Il successo editoriale fu tale da spingere due anni più tardi Brian De Palma a dirigerne la trasposizione cinematografica, anch’essa di notevole fattura e riscontro di pubblico. Bisogna allora interrogarsi sul perché, a ben quattro decadi di distanza, di questo remake francamente inutile e mal riuscito.
Va bene la crisi d’idee ad Hollywood, ma forse l’equazione successo del passato: ripetibile successo nel presente, non è andata questa volta a buon fine.
Nonostante un’importante campagna pubblicitaria ci descriva il film diretto da Kimberly Pierce come un horror da brividi, risulta difficile non collocare questa pellicola nel segmento dei teen-movies adolescenziali.

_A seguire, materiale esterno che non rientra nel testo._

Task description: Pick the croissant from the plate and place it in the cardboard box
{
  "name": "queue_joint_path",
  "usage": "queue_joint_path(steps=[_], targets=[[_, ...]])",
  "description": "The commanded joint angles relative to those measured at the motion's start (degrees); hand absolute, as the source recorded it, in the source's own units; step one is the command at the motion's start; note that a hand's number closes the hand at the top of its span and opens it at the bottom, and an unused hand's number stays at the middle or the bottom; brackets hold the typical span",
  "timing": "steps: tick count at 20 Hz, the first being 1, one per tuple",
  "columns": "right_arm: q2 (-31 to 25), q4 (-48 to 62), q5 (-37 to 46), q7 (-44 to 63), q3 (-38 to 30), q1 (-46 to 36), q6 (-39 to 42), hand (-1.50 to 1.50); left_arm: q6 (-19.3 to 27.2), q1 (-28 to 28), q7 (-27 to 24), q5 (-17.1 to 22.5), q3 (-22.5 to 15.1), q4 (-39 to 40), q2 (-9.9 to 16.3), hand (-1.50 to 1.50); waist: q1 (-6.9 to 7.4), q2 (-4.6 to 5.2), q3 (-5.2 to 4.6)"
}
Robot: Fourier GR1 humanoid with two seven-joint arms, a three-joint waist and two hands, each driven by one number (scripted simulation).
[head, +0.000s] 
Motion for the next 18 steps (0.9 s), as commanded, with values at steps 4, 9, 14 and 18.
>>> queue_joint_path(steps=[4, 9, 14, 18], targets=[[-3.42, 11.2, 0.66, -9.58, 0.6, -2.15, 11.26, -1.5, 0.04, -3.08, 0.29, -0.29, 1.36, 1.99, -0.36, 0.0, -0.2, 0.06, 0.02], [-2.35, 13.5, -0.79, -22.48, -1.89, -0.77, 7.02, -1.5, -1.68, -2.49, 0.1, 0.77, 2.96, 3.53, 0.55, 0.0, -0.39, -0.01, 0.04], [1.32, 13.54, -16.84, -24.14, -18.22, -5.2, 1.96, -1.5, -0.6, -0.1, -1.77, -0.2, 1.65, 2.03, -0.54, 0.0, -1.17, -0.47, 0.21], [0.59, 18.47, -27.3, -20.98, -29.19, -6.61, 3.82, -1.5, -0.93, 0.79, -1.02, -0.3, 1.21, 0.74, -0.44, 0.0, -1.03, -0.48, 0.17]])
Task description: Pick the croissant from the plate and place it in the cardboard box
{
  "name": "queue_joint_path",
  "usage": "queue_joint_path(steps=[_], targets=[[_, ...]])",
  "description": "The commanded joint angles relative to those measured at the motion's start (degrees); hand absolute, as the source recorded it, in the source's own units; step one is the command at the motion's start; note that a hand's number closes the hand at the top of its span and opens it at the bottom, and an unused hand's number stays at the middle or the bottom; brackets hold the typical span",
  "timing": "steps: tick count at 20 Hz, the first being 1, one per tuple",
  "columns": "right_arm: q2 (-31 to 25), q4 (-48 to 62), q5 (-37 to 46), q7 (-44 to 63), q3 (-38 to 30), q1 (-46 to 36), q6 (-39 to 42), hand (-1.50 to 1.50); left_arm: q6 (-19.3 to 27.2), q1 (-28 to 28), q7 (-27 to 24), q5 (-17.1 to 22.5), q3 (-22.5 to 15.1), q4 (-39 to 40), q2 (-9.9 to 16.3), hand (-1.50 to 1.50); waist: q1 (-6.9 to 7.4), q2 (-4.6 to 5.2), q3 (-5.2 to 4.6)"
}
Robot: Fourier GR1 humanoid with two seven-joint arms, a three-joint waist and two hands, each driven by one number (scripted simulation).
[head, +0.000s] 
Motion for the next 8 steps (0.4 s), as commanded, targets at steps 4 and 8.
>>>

D’altronde la protagonista Chloe Grace Moretz (Carrie White), è ancora troppo identificabile con il suo personaggio nel cult movie Kick-Ass e seppur creciutella e ormai capace di tener testa, alla ben più navigata Julianne Moore (Margaret White), risulta decisamente fuori ruolo nell’interpretare questa ragazza insicura, alle prese con una madre che cerca di isolarne l’esitenza in una campana di vetro a prova di peccato.
Senza entrare nel merito di un confronto stilistico con il grande De Palma(un possibile parallelism non è nemmeno lontanamente ipotizzabile) ciò che non convince è la messa in scena di quell’America di provincia isolata e retrogada così ben descritta nel libro originale, che qui si trasforma in una più riconoscibile America delle high school 2.0. Tra balli studenteschi nell’era di Twitter e degli amori a mezzo Facebook.
Julianne Moore, prova con la sua bravura e un notevole lavoro d’imbruttimento da parte dei truccatori, a dare credibilità al suo personaggio di una donna ossessionata dal maligno, consapevole di aver dato alla luce una creatura voluta dal diavolo. Peccato che la sceneggiatura non le renda giustizia e che il suo personaggio viaggi sul filo del rasoio della macchietta.
La regista Kimberly Pierce, strizza l’occhio ai recenti successi dei blockbuster dei super eroi e dopo una lenta narrazione delle trasformazioni interiori di Carrie a seguito della scoperta dei suoi poteri, si cimenta in un finale ad alto contenuto di effetti speciali che da solo non basta a risollevare un film che si colloca decisamente tra i più mal riusciti degli ultimi anni.